# WORK ITEM
Below are some records. Copy every line in them that holds "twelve".

# DATA TO USE
━━━━━━━━━━━━━━━━

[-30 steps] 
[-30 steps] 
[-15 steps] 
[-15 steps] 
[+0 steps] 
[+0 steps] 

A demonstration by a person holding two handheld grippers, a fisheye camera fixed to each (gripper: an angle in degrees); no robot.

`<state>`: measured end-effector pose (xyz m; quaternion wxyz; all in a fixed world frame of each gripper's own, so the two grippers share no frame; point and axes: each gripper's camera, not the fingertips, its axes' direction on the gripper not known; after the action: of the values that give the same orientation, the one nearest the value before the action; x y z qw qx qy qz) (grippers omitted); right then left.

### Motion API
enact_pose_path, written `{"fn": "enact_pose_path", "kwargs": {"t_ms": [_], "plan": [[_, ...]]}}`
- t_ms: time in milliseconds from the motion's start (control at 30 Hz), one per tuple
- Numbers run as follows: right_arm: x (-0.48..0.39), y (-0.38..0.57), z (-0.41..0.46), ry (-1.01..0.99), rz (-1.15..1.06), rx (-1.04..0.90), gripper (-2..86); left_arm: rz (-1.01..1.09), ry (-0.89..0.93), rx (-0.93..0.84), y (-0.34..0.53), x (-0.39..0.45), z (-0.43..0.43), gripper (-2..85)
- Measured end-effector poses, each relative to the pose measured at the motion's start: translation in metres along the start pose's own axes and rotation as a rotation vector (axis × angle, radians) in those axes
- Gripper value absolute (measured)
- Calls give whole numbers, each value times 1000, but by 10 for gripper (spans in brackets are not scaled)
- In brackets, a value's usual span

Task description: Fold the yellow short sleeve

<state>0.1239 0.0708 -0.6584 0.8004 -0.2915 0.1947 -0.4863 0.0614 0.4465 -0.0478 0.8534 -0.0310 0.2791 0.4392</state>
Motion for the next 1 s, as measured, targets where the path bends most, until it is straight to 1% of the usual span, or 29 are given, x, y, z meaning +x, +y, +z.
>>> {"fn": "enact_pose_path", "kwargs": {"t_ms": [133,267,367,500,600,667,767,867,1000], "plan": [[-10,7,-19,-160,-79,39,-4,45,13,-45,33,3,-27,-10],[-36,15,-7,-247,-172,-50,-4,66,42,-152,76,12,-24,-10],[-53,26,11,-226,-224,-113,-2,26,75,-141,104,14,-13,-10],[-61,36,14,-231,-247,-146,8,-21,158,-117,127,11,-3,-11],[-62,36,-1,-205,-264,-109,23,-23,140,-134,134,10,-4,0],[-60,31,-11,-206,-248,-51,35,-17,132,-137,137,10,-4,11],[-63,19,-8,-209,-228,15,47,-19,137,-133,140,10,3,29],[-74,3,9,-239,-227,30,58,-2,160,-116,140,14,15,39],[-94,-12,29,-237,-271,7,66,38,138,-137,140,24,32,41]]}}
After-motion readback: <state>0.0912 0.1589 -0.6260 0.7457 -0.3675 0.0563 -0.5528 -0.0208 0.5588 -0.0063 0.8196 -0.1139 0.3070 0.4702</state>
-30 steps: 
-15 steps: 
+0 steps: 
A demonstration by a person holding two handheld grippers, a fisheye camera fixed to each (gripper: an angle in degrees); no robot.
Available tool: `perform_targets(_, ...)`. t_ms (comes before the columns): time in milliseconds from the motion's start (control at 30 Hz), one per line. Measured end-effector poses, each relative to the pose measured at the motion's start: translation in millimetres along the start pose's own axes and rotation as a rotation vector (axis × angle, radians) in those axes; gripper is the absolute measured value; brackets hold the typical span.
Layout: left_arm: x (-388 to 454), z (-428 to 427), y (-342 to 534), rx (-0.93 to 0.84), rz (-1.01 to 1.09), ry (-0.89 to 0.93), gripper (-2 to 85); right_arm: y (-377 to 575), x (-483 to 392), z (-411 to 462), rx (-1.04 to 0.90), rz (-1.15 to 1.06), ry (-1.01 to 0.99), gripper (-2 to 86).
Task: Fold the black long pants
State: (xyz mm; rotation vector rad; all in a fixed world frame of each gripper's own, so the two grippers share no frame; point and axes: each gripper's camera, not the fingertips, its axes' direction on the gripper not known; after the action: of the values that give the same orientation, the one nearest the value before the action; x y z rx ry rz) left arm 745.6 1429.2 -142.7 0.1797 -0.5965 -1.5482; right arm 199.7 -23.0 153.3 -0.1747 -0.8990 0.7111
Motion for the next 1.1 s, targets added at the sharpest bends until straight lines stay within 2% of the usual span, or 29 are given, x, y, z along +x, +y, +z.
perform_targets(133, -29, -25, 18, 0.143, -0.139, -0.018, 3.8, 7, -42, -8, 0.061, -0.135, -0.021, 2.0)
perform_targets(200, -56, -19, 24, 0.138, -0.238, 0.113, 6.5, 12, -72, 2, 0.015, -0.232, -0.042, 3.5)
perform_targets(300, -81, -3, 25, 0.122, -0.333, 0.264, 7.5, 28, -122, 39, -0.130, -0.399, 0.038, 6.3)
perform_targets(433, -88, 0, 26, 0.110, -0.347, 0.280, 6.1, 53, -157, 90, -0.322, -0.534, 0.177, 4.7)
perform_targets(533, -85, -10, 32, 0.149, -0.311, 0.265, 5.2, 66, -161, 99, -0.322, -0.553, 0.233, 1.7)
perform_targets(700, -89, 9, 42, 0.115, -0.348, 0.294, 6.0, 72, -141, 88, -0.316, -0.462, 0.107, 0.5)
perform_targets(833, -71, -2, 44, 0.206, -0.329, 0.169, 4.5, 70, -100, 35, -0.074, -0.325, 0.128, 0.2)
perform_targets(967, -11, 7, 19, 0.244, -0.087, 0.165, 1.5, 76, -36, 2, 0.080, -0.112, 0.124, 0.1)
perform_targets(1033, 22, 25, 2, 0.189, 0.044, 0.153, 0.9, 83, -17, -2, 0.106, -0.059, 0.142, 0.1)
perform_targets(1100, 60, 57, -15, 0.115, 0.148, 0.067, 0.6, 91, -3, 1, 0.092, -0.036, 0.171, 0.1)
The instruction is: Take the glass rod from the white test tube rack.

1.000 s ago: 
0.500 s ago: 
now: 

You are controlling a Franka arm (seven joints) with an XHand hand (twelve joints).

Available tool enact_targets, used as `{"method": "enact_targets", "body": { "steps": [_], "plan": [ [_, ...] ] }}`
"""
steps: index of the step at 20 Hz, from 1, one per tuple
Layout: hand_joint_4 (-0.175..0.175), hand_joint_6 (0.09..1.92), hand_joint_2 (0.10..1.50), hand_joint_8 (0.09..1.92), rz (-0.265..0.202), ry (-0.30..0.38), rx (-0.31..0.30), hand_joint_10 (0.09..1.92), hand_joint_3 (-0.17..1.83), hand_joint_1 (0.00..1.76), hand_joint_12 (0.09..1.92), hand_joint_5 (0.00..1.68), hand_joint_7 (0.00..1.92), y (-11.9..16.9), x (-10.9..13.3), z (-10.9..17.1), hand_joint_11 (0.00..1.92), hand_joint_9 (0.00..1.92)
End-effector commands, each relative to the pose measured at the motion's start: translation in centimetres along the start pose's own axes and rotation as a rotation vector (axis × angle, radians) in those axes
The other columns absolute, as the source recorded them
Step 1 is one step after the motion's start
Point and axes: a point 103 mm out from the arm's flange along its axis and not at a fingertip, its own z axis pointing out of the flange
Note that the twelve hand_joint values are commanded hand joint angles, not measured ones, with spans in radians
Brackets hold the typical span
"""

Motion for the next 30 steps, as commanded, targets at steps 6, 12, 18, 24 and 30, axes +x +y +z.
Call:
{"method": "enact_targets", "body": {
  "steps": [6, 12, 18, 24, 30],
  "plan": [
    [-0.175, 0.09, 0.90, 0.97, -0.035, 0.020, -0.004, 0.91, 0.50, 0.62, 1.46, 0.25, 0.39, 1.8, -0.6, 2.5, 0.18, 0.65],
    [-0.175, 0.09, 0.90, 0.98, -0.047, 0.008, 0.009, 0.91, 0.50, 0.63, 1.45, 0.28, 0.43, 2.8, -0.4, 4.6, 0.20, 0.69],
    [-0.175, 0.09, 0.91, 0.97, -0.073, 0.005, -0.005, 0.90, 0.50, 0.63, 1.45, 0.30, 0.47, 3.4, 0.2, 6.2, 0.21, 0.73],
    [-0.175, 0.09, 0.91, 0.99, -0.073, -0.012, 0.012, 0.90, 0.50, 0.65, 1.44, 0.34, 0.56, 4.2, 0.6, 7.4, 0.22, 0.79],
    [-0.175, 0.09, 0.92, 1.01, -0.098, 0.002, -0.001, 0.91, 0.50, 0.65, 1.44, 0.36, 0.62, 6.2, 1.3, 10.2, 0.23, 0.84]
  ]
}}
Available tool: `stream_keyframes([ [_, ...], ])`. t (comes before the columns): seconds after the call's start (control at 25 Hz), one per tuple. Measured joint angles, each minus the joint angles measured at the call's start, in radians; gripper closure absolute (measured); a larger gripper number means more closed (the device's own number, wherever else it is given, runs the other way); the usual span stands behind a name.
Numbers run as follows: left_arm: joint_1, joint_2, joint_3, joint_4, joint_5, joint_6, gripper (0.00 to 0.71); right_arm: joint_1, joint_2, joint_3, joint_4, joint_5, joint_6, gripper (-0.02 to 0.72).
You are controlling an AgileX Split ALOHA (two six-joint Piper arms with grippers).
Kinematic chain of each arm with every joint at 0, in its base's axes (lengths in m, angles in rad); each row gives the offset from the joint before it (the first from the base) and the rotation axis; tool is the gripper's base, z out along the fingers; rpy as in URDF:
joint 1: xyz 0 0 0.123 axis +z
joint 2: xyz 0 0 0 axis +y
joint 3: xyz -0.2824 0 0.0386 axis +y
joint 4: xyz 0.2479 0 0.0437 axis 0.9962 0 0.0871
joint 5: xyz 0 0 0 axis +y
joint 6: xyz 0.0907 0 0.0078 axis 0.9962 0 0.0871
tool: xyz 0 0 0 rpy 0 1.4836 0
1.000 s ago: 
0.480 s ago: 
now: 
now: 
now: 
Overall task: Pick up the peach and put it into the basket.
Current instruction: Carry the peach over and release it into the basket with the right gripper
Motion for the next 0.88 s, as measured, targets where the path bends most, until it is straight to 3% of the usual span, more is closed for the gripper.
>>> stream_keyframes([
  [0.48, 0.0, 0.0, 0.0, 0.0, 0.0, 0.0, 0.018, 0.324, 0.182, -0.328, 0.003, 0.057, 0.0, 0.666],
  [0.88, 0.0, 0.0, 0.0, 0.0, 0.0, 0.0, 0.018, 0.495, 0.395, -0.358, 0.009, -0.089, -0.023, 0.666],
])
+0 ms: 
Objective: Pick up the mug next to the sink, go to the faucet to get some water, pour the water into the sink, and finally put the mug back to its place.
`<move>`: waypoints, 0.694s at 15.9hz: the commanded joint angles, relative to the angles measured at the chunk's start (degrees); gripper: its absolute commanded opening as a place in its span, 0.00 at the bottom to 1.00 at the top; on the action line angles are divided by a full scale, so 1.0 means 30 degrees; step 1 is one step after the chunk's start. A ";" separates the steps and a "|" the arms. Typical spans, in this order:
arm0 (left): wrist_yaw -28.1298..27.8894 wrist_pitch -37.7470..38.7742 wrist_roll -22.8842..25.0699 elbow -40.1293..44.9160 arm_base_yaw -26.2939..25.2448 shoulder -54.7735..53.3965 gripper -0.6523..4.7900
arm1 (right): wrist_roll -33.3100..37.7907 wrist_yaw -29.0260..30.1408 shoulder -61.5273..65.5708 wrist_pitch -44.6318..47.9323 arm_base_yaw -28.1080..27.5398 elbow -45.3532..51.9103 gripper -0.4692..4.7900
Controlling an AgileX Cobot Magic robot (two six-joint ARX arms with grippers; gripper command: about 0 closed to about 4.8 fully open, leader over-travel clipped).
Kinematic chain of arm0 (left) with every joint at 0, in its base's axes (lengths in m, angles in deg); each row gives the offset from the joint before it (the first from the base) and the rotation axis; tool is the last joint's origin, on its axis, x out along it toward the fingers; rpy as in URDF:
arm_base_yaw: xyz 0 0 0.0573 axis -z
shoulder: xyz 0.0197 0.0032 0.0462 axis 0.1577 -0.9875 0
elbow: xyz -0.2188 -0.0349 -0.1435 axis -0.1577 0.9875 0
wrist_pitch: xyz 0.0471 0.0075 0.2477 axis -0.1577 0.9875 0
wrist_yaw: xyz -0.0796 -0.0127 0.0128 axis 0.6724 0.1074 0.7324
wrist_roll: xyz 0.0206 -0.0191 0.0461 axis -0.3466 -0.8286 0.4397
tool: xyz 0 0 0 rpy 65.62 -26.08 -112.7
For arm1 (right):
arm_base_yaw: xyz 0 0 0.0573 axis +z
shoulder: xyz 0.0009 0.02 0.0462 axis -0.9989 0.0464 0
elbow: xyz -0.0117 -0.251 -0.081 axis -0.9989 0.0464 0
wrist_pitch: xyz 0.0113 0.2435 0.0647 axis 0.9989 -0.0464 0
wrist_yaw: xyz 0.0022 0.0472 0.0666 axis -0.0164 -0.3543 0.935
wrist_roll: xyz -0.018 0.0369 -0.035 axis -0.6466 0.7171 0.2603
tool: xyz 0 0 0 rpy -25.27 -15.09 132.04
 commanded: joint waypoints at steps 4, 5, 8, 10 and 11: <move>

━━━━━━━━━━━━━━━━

# OUTPUT OF THE EXERCISE
You are controlling a Franka arm (seven joints) with an XHand hand (twelve joints).
Note that the twelve hand_joint values are commanded hand joint angles, not measured ones, with spans in radians

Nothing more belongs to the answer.